Intercambió con Bruce una mirada de satisfacción antes de volver a arremeter contra nosotras.
—Quiero reiterar lo que ya os dije sobre vuestra conducta en Greenwood. Si me llamara la directora porque habéis cometido alguna infracción, os aseguro que las consecuencias podrían ser catastróficas.
—¿Hay algo más catastrófico que estar interna en Greenwood? —rezongó Gisselle.
—Existen otras escuelas más alejadas de Nueva Orleans y con normas mucho más severas que las que imperan en el pensionado.
—Como no sea en un reformatorio... —dijo mi hermana.
—Gisselle, deja de porfiar —le aconsejé—. Es inútil.
Ella me observó con ojos llorosos.
—Una vez casi me recluyó de por vida. Es capaz de todo.

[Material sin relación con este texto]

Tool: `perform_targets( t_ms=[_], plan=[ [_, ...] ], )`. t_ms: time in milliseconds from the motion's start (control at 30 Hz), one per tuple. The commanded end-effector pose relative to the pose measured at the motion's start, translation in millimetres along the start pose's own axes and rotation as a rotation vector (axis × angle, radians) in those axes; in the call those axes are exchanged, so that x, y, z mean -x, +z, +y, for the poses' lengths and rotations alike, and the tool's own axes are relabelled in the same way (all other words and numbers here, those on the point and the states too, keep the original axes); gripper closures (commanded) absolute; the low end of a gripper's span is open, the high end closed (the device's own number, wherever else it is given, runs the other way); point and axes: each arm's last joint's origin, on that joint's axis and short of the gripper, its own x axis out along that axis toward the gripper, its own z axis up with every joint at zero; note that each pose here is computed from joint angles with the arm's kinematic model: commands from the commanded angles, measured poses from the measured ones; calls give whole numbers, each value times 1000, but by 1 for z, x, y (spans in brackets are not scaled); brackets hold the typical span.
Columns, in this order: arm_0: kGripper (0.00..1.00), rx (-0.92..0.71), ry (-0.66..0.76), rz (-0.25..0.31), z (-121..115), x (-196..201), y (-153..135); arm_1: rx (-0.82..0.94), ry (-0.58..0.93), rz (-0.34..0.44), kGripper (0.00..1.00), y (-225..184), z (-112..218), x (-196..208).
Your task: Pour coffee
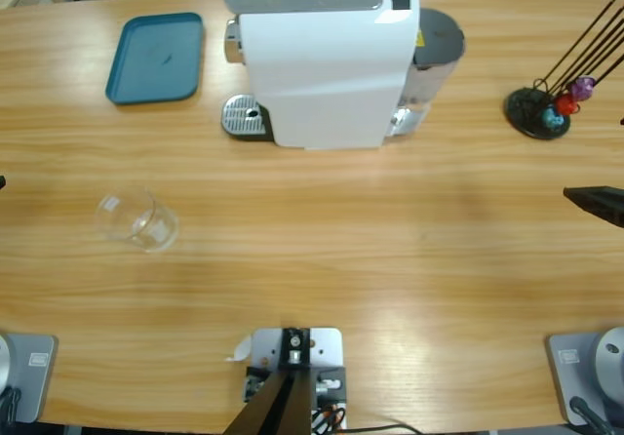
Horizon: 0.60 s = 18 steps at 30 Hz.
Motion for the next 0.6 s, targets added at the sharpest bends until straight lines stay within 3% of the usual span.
perform_targets(
  t_ms=[33, 200, 300, 333, 400, 600],
  plan=[
    [0, 16, -6, 39, 1, -8, -11, 2, -1, 12, 0, -8, 0, -2],
    [0, 19, -5, 48, 2, -12, -10, 1, -2, 6, 0, -9, -1, -1],
    [0, 157, 14, 47, 3, -11, -16, 1, -1, 6, 0, -9, 0, -1],
    [0, 175, 18, 19, 3, -7, -11, 1, -1, 6, 0, -9, -1, -1],
    [0, 174, 29, -49, 3, -2, 14, 1, -1, 7, 0, -9, 0, -1],
    [0, 200, -18, 31, 15, -46, 87, 1, -1, 10, 0, -8, 0, -1]
  ],
)
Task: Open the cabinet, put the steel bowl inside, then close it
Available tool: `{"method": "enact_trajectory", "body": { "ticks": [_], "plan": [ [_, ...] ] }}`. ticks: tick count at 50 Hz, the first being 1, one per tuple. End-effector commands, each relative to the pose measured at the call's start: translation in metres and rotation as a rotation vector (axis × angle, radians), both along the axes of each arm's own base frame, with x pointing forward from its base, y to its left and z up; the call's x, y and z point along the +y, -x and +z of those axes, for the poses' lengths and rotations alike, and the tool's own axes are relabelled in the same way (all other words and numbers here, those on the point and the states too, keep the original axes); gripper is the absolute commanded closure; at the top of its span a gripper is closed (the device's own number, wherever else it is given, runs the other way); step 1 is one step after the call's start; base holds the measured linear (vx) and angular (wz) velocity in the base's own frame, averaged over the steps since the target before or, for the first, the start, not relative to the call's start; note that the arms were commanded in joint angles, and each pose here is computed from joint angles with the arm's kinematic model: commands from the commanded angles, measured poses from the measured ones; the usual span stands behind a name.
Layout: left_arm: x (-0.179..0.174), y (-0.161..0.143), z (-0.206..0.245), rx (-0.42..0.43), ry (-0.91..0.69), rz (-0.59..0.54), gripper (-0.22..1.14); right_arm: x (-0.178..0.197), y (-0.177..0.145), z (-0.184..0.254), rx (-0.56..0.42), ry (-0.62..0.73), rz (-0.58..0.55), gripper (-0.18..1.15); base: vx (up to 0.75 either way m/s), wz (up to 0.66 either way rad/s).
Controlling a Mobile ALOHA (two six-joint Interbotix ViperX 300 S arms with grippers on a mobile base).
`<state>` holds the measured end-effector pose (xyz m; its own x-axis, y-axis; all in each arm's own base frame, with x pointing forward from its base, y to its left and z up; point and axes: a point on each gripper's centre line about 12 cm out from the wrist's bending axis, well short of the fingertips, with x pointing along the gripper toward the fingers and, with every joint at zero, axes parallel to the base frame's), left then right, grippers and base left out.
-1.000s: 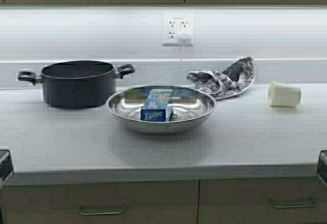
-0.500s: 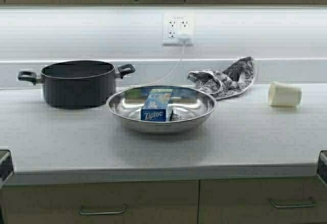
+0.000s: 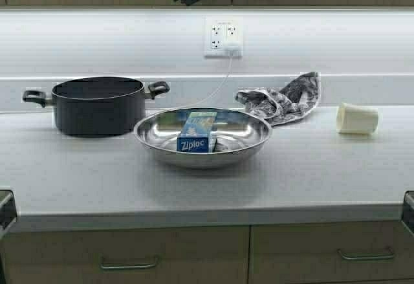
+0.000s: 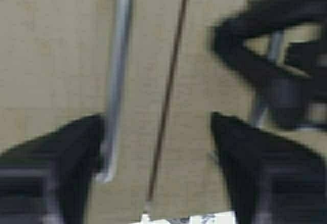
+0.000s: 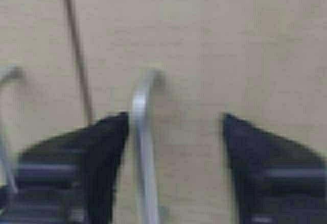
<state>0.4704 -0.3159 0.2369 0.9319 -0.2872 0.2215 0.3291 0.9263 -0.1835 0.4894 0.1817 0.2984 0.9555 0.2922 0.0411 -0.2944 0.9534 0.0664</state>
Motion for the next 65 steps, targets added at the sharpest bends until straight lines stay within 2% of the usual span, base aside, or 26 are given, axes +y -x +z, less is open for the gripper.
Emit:
{"method": "enact_trajectory", "body": {
  "ticks": [1,4,5,7,9,13,16,26,36,43,55,65],
  "plan": [
    [0.006,-0.006,0.027,-0.038,0.034,0.01,0.44,-0.006,-0.007,0.018,-0.042,-0.024,-0.016,0.59,-0.05,-0.04],
    [0.005,-0.006,0.026,-0.026,0.031,0.002,0.73,-0.008,-0.004,0.016,-0.03,-0.02,-0.018,0.91,-0.05,-0.04],
    [0.004,-0.006,0.026,-0.023,0.028,0.0,0.82,-0.009,-0.003,0.014,-0.024,-0.02,-0.019,0.98,-0.05,0.0],
    [0.004,-0.007,0.026,-0.013,0.026,-0.006,0.96,-0.009,-0.001,0.013,-0.017,-0.016,-0.018,1.04,-0.04,0.06],
    [0.003,-0.006,0.025,-0.006,0.023,-0.009,1.01,-0.01,0.002,0.013,-0.015,-0.017,-0.018,1.01,-0.04,0.05],
    [0.006,-0.001,0.026,0.006,0.014,-0.013,0.91,-0.01,0.009,0.015,-0.013,-0.015,-0.013,0.88,-0.02,0.02],
    [0.01,0.01,0.031,0.013,0.011,-0.021,0.85,-0.011,0.018,0.016,-0.006,-0.014,-0.008,0.86,-0.01,0.01],
    [0.02,0.056,0.046,0.045,-0.013,-0.067,0.88,-0.012,0.068,0.022,0.065,0.012,0.041,0.89,0.01,0.01],
    [0.044,0.096,0.049,0.138,-0.086,-0.12,0.88,-0.023,0.107,0.016,0.132,0.064,0.067,0.89,0.01,-0.01],
    [0.066,0.12,0.054,0.143,-0.144,-0.119,0.88,-0.034,0.137,0.018,0.138,0.126,0.089,0.89,-0.03,-0.01],
    [0.104,0.149,0.06,0.23,-0.189,-0.143,0.88,-0.048,0.171,0.009,0.192,0.146,0.099,0.89,-0.07,-0.02],
    [0.131,0.166,0.066,0.271,-0.202,-0.144,0.88,-0.053,0.186,0.003,0.209,0.163,0.102,0.89,-0.11,-0.07]
  ]
}}
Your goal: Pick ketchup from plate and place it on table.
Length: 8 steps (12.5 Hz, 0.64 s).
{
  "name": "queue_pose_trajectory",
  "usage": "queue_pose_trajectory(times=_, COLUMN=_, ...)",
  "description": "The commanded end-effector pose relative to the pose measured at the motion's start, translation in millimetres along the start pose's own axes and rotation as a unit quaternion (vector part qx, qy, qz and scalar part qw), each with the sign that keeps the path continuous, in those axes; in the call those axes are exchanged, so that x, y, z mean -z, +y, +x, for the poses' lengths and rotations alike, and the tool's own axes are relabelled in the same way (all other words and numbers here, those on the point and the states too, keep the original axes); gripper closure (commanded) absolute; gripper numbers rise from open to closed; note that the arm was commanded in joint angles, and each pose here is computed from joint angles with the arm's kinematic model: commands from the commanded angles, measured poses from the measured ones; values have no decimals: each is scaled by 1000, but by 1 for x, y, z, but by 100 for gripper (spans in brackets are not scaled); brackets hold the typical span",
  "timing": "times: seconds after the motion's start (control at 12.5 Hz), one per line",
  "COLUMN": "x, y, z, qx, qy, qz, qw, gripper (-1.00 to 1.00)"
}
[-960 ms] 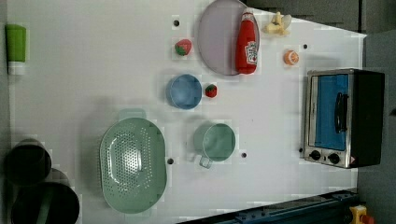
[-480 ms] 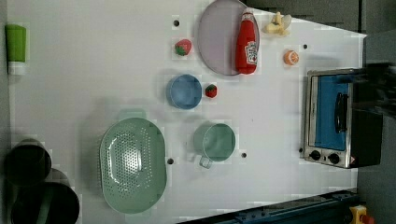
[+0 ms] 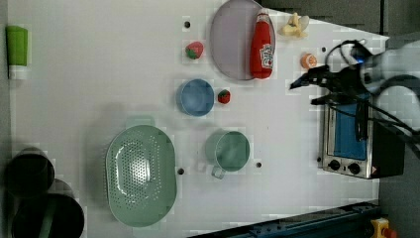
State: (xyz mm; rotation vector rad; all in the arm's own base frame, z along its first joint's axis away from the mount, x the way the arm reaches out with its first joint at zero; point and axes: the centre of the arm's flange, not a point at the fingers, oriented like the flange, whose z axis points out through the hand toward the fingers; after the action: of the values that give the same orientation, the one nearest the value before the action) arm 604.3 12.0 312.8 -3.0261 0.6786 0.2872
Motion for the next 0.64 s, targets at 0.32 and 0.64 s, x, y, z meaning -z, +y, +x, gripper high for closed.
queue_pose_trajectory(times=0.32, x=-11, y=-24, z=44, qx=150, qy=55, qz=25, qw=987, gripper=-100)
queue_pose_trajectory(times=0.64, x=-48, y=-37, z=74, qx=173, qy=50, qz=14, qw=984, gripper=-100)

—¡Basta! —exclamó Daphne—. Subid a preparar las maletas, y no olvidéis mi advertencia sobre el comportamiento que espero de vosotras. No quiero oír una palabra de queja. Ya es suficiente con que a Pierre se le haya ocurrido morir ahora y me haya dejado en custodia el fruto de sus alocadas veleidades. No tengo ni el tiempo ni la fuerza moral de afrontarlo.
—Fuerza sí que tienes, Daphne —discrepé—. La tienes de sobra.
Ella me miró en silencio un instante y se llevó la mano al pecho.
—Mi corazón late a dos kilómetros por minuto, Bruce.
Tengo que ir arriba. ¿Querrás ocuparte de que hagan lo que he mandado y que la limusina venga a recogerlas puntualmente mañana?
—No faltaría más.
Me levanté antes que ella y saqué a mi hermana del salón. Quizá por fin lo había comprendido. Quizá había tomado conciencia de que al morir papá nos habíamos quedado huérfanas, aunque fuese huérfanas de una familia pudiente, pero más pobres que un mísero mendigo en el capítulo de los afectos.